• **Your goal**: In the records below, count each line where the word "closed" appears, and reply with that number only.

=== Exercise input ===

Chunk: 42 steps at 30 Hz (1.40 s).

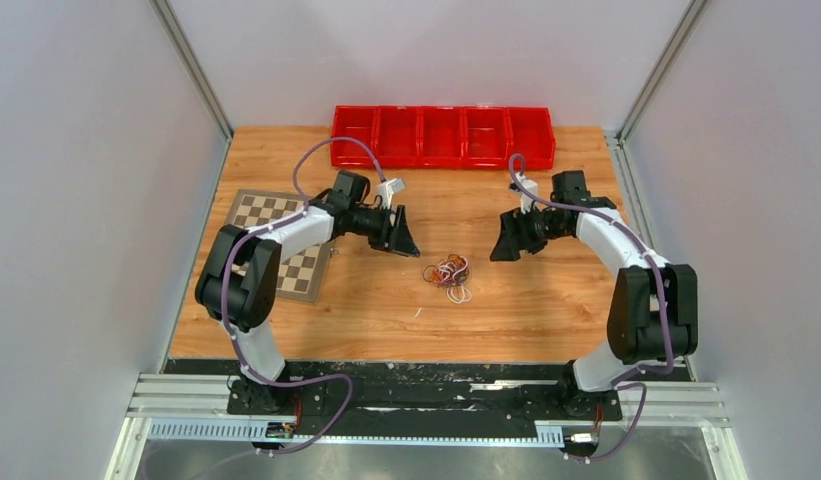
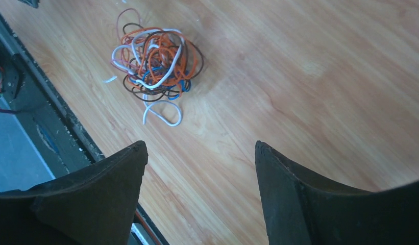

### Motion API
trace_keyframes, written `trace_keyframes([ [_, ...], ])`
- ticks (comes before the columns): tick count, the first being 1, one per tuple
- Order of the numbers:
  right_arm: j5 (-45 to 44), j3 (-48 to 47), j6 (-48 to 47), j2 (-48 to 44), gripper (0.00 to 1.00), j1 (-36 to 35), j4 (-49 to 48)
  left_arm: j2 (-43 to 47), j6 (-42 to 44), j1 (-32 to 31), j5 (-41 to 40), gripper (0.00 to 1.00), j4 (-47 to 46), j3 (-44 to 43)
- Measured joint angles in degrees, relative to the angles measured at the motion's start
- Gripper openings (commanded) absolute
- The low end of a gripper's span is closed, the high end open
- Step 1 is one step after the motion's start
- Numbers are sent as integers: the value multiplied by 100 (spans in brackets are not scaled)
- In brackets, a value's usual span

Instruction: Untangle the cables

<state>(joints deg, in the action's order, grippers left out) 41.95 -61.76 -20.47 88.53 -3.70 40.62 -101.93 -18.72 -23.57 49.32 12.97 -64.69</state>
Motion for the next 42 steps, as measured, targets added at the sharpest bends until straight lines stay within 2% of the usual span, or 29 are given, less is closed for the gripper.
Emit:
trace_keyframes([
  [7, 188, 120, 166, 407, 72, -533, -107, -186, 192, -387, -28, 65, -345, 184],
  [13, 306, 118, 481, 960, 59, -787, -404, -743, 162, -501, -94, 51, -566, 173],
  [19, 391, 151, 868, 1268, 55, -826, -791, -949, 155, -590, -164, 49, -616, 109],
  [26, 407, 197, 1163, 1379, 45, -1082, -1399, -1040, 155, -758, -254, 37, -656, -101],
  [31, 400, 293, 1252, 1565, 44, -1178, -1637, -1189, 199, -761, -400, 33, -610, -225],
  [36, 369, 527, 1172, 1499, 42, -1180, -1720, -1198, 278, -758, -527, 32, -516, -227],
  [40, 284, 765, 1016, 1217, 39, -1180, -1703, -1196, 321, -719, -557, 43, -516, -208],
  [42, 247, 785, 986, 1150, 34, -1180, -1707, -1196, 350, -678, -570, 46, -516, -168],
])
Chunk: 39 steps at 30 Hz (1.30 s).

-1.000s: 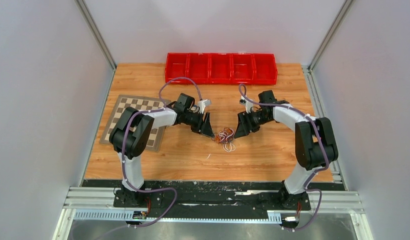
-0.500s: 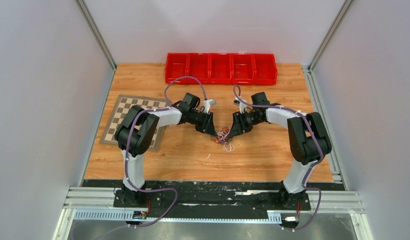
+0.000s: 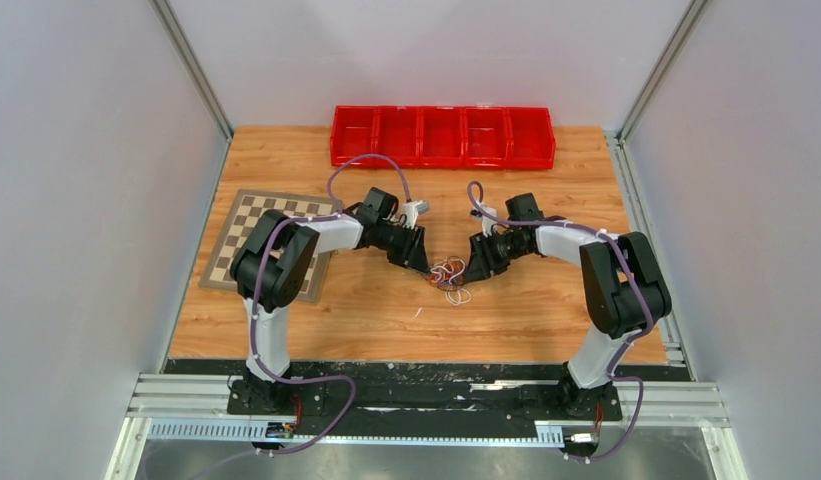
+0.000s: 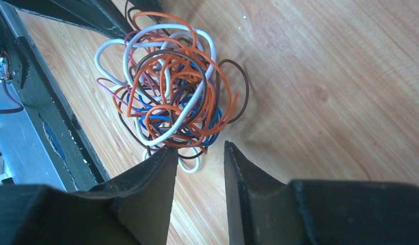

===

• **Reply**: 2